Schnelles Internet bis 2018 ??

Die Idsteiner Zeitung macht in ihrem Bericht vom 02.06.2016 Hoffnung auf schnelles Internet in Kröftel bis spätestens 2018.
 
 
Einmal quer durch die Stadt
DSL Bauarbeiten in Idstein beginnen Mitte Juni / Hoffen auf Kopflöcher
 
Von Ingrid Nicolai
 
IDSTEIN. Für Bauamtsleiter Axel Wilz wird das kein ruhiger Sommer. Der DSL-Ausbau geht los. Mitte Juni bis Mitte August werden Leitungen einmal quer durch die Stadt gelegt. Von der Wiesbadener Straße geht es über die Rodergasse, Himmelsgasse, Weiherwiese und weiter zum Gänsberg. Das heißt nicht, dass die Straßen komplett aufgerissen werden , erklärt Wilz. Mittels sogenannter Kopflöcher gelangen die Bauarbeiter zunächst ins Erdreich, schaffen mit Hilfe von Hochdruck Platz für ein Leerrohr, in das dann die Kabel gelegt werden. So kommen auf 100 Meter vielleicht zwei Kopflöcher. Bauarbeiten im Sommer Die Baumaßnahme sorgt bei der Stadt für ein lachendes und ein weinendes Auge. Auch wenn sich alle Beteiligten auf ein DSL-Tempo von 100 Megabit pro Sekunde freuen die sollen laut Telekom Ende des Jahres dem Verbraucher zur Verfügung stehen so sind die Bauarbeiten im veranstaltungsreichen Sommer und mitten in der Stadt eine große Herausforderung.
 
 
Auch in Taunusstein sind Bautrupps unterwegs.

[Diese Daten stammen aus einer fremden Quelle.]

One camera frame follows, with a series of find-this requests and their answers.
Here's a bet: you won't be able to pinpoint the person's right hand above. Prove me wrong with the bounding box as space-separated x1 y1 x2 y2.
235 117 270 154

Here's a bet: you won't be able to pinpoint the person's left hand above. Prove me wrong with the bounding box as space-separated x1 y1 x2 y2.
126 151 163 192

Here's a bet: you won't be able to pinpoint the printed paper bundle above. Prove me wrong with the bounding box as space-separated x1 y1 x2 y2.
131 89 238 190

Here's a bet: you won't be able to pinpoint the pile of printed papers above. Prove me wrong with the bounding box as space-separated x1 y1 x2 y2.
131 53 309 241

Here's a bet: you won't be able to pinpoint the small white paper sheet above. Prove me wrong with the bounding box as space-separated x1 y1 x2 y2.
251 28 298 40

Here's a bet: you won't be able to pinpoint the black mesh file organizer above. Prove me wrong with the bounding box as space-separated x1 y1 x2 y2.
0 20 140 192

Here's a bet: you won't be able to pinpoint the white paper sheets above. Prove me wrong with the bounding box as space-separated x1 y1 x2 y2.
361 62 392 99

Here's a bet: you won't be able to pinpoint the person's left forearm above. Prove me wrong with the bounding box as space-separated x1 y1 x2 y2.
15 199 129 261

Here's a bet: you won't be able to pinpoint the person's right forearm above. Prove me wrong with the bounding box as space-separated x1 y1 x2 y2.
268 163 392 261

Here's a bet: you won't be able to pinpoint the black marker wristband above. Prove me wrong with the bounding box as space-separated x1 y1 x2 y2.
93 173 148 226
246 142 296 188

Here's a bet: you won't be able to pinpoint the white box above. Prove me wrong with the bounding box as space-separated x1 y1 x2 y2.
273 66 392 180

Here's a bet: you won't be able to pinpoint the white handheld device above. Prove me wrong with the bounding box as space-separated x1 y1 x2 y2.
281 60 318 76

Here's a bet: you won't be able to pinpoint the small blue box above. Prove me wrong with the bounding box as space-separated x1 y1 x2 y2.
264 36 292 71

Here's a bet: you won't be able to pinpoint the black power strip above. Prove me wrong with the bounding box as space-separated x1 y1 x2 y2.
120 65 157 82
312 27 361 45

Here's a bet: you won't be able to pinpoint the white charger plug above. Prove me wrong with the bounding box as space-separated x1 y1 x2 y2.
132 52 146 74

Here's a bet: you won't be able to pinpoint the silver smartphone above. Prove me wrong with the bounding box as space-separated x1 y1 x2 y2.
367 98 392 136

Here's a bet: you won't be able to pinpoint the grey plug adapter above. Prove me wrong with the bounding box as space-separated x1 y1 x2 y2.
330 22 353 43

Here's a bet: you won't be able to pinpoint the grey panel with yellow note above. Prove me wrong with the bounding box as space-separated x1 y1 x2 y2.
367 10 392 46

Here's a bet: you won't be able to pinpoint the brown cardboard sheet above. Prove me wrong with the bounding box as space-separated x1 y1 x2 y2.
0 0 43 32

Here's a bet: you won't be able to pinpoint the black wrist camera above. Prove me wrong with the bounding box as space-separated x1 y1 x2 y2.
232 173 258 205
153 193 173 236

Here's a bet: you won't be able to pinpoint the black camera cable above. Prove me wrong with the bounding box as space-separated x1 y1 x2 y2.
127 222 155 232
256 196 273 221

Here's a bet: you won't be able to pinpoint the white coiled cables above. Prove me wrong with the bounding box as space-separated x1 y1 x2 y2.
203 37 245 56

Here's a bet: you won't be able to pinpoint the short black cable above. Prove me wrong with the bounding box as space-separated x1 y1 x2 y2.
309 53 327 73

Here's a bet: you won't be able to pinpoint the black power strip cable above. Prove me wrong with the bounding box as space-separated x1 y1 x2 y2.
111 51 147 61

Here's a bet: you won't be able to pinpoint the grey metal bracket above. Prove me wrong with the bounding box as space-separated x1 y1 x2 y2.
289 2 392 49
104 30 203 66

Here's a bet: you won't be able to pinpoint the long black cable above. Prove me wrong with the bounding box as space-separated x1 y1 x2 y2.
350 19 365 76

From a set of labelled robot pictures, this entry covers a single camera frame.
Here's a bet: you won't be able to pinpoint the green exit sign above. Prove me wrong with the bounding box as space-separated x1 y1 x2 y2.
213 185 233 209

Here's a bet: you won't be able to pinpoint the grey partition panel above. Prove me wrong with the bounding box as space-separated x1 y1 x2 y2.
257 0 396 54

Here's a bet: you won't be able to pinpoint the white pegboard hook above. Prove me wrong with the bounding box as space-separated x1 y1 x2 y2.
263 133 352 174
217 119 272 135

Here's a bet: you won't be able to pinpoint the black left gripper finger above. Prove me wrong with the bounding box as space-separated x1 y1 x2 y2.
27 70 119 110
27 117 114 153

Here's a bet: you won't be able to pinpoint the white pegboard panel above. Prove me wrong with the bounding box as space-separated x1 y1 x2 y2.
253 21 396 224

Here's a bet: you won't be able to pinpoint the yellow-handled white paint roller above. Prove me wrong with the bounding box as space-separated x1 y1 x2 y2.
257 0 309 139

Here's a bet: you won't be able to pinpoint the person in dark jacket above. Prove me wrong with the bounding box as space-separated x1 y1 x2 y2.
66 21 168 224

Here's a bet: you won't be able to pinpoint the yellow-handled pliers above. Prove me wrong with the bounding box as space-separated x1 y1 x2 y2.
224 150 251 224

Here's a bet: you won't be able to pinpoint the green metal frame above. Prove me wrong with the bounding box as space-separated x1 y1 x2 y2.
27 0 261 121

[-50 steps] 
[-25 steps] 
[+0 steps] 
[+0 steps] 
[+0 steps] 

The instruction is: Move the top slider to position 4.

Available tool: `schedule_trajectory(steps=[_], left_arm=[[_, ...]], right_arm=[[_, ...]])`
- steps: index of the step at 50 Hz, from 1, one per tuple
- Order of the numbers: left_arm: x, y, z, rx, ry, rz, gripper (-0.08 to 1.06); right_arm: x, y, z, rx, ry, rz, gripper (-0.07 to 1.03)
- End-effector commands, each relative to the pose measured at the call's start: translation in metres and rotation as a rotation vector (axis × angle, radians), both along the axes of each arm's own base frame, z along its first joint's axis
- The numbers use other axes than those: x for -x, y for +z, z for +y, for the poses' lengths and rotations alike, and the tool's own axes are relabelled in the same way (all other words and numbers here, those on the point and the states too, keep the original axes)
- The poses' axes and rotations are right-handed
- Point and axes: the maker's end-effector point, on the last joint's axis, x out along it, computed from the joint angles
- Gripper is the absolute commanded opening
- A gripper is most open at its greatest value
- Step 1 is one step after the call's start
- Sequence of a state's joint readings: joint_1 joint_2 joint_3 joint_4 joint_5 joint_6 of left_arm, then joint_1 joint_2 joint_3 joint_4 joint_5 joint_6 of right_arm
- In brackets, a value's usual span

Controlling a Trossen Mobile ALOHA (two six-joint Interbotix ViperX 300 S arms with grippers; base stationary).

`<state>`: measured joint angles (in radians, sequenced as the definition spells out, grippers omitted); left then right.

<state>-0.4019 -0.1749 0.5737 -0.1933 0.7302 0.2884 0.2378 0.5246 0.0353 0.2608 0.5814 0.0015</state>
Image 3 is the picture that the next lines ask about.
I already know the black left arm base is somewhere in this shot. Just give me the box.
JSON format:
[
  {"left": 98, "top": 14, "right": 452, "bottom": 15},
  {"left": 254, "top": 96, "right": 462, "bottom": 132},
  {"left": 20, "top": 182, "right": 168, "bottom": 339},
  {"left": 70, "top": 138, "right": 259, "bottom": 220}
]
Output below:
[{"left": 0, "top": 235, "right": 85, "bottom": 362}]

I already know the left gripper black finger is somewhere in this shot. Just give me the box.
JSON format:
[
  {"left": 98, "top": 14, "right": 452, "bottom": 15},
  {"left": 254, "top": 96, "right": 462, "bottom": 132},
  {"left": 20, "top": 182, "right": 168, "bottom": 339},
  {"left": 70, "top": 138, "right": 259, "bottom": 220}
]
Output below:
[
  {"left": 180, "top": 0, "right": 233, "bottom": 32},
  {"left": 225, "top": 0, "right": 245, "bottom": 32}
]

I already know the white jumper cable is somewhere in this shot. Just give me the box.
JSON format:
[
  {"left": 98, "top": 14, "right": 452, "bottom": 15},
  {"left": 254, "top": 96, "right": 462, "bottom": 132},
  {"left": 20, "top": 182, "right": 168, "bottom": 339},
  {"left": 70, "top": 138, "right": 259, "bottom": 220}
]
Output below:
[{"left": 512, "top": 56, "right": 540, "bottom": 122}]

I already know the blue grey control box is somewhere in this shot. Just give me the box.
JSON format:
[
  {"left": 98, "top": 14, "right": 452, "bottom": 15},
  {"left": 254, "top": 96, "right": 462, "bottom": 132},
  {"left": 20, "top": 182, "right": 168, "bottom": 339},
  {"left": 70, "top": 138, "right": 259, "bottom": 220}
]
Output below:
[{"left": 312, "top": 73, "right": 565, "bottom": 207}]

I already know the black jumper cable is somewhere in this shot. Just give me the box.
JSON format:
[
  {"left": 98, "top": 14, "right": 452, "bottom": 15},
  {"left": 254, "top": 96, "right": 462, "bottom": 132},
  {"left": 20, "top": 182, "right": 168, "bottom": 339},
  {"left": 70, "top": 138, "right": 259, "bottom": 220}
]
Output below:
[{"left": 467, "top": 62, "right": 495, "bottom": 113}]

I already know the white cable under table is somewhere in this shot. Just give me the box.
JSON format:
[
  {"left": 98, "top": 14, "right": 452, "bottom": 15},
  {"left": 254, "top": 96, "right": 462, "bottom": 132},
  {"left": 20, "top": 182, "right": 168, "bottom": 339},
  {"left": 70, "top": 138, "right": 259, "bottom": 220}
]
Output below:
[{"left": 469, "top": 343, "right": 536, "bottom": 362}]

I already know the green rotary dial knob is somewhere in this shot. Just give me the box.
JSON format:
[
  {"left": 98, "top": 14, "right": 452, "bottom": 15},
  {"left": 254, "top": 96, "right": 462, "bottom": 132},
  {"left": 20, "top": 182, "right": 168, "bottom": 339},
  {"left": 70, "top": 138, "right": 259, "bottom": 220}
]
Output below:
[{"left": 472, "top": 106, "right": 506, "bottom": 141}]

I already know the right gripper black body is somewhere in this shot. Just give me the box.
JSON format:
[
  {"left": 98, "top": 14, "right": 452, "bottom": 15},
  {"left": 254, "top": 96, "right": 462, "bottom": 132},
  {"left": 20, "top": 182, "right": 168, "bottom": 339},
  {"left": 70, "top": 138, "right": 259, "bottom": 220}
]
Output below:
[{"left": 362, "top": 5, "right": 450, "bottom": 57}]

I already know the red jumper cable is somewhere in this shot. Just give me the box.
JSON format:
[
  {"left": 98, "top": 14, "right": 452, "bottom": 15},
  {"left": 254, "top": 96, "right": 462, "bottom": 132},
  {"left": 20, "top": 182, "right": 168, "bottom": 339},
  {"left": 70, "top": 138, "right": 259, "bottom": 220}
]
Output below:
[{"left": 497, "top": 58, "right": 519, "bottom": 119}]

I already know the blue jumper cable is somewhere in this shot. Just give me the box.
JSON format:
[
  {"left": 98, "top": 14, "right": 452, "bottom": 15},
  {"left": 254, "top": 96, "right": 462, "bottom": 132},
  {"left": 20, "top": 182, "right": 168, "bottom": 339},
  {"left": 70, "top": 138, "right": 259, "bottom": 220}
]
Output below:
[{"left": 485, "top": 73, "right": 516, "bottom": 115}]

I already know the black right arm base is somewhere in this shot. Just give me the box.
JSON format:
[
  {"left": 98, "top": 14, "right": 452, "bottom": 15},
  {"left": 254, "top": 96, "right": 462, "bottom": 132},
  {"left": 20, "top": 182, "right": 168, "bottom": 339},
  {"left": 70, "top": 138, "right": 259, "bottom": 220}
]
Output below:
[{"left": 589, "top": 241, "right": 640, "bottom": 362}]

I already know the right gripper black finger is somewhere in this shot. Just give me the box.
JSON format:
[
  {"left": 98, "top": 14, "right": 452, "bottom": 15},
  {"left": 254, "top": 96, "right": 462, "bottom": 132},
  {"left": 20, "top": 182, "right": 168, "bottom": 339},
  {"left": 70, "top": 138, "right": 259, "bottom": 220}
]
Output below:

Bis Oktober
sollen sie in allen zehn Stadtteilen im Auftrag der Telekom
 tätig gewesen sein. Unser Bild entstand im Mai in Hahn.
Archivfoto: Mathias Gubo
 
Nach der Kernstadt soll es in Wörsdorf, Nieder- und Oberauroff, Kröftel und in anderen Ortsteilen weitergehen. Für die wenigen verbleibenden Gebiete, die durch diese Maßnahme nicht erschlossen werden, laufen auf Kreisebene Anträge, sodass bis Ende 2018 ganz Idstein mit hohem DSLTempo versorgt sein könnte. Die Bauarbeiten belasten nicht die Idsteiner Haushaltskasse, werden aber personell von Seiten der Stadt begleitet werden. Wir bitten schon jetzt alle Bürger um Verständnis , sagt Bürgermeister Christan Herfurth. Sowie die Leitungspläne von der ausführenden Firma freigegeben worden sind, wird auf der Homepage der Stadt Idstein zeitnah über Details beziehungsweise zu erwartende Behinderungen informiert. Taunusstein, Niedernhausen und Idstein hatten, wie berichtet, in einem gemeinsamen Projekt die Frage geprüft, inwieweit die Gründung einer eigenen Gesellschaft und der Aufbau eines eigenen Breitbandnetzes die nachhaltige Versorgung der Kommunen mit Hochleistungsbreitband garantieren kann. Hintergrund: Bis dato war kein Anbieter bereit, dies auf eigene Kosten zu gewährleisten. Im Zuge des sogenannten Marktbekundungsverfahrens erklärte sich die Telekom dann doch noch bereit, den Ausbau in Taunusstein, Niedernhausen sowie von weiten Teilen Idsteins vorzunehmen. So entstehen für die Kommune und die Steuerzahler keine Kosten.